Lectoure Cathedral (Cathédrale Saint-Gervais-et-Saint-Protais de Lectoure) is a Roman Catholic church in the town of Lectoure, France. It is a national monument. It was the seat of the former Diocese of Lectoure. The cathedral is divided under the Concordat of 1801 between the Diocese of Agen and the Archdiocese of Toulouse.

==Building history==
The former cathedral dominates the town and the belfry tower of 1488 can be seen at a distance as the town is approached. The repairs and modifications of the cathedral go back to the 12th century. The unadorned west front erected in the 15th century has been modified through the ages, and niches above the door have all but melted away due to the fragility of the limestone.

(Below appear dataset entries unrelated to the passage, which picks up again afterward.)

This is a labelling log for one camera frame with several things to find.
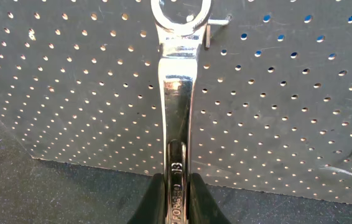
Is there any metal hook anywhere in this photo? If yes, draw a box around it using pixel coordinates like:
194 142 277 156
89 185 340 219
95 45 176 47
205 14 233 49

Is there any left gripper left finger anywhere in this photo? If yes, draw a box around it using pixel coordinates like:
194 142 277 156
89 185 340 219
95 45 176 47
127 173 167 224

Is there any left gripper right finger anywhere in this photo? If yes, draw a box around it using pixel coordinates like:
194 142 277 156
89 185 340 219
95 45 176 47
188 172 231 224

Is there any black pegboard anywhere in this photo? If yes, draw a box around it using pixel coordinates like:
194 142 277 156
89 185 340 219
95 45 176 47
0 0 352 208

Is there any wrench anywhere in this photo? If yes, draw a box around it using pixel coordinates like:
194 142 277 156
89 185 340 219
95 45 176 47
150 0 213 224

The nave was vaulted at the end of the 12th century, then repaired in 1480. Vaulted chapels were added at the beginning of the 16th century and more alterations followed in the 17th and 18th centuries. The choir and apse were also reconstructed at the beginning of the 16th century, and the five square apsidal chapels were completed. The ambulatory was created in 1600 by introducing ten cylindrical piers, and the carved early 17th-century choir stalls were placed here in the 19th century. The stained glass is typically 19th century with a Tree of Jesse in the Chapelle de la Sainte Famille.